所有小鼠分为3组（每组20只）：假手术组（S组），缺血/再灌注（I/R）组（I/R组），阿司匹林+I/R组（A+I/R组）。S组只开胸，不结扎LAD；I/R组结扎LAD 30 min后再灌注24 h：A+I/R组分别于术前2 h及再灌注结束前2 h腹腔注射阿司匹林100 mg/kg，模型制备同I/R组。

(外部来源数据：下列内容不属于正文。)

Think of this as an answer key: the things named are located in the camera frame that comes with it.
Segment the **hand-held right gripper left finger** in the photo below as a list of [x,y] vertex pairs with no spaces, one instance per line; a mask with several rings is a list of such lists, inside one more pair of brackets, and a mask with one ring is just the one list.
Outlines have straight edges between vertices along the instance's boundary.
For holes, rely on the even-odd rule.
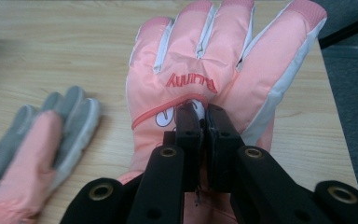
[[184,151],[183,190],[195,191],[200,184],[201,128],[192,102],[175,109],[176,128],[164,133],[163,144],[175,145]]

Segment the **pink ski glove grey palm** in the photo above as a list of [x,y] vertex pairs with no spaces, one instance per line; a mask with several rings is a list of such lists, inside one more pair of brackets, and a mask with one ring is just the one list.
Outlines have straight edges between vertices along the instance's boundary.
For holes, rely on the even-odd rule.
[[35,224],[50,194],[73,172],[101,116],[78,86],[24,105],[0,141],[0,224]]

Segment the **black tripod stand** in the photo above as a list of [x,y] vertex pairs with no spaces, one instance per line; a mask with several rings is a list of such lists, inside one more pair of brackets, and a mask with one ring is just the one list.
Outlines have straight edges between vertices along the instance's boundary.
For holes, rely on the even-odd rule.
[[336,43],[358,34],[358,21],[319,40],[321,49],[326,49]]

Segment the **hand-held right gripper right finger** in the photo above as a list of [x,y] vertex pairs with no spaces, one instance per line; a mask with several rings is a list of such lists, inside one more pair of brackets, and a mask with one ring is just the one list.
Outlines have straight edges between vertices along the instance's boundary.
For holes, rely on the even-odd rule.
[[224,108],[208,105],[205,137],[208,186],[214,191],[231,191],[236,153],[243,142]]

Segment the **pink ski glove cartoon print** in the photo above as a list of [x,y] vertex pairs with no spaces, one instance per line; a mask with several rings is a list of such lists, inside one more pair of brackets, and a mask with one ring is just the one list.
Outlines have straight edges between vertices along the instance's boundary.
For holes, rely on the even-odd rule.
[[197,0],[175,19],[156,17],[139,29],[129,62],[126,95],[134,154],[126,184],[140,175],[163,134],[187,102],[204,115],[223,107],[242,140],[271,148],[276,106],[290,87],[327,19],[311,0],[291,0],[258,35],[254,0]]

1.4　伊文蓝及2，3，5‑三苯基氯化四氮唑（TTC）双染色法检测心肌梗死面积

再灌注24 h后，每组随机选取5只小鼠，剪开腹腔并向上剪开胸腔，原位将LAD重新结扎，从下腔静脉注射2%伊文蓝0.2 ml，待小鼠全身染蓝后立刻将心脏取下，放入冰生理盐水中洗去血液及多余染料，置于−80 ℃冰箱15 min，取出置于冰上沿心脏长轴切成约1 mm的薄片，将切片放入1%TTC溶液中，烘箱37 ℃避光孵育15 min后取出，PBS冲洗后置于4%多聚甲醛溶液固定30 min。使用扫描仪扫描心脏切片，用Image‑J图像分析软件分析图像。蓝色区域为正常区域，其余区域（包括红色和白色）为缺血危险区（AAR），其中白色区域为心肌梗死区（IA），红色区域为缺血但未梗死区。心肌缺血面积计算为AAR占左心室的百分比，心肌梗死面积计算为IA占AAR的百分比。

1.5　心肌组织H‑E染色

再灌注24 h后，每组随机取5只小鼠，麻醉后打开胸腔取出心脏，置于4%多聚甲醛中固定，脱水，石蜡包埋，切片，常规H‑E染色，光学显微镜观察病理结果。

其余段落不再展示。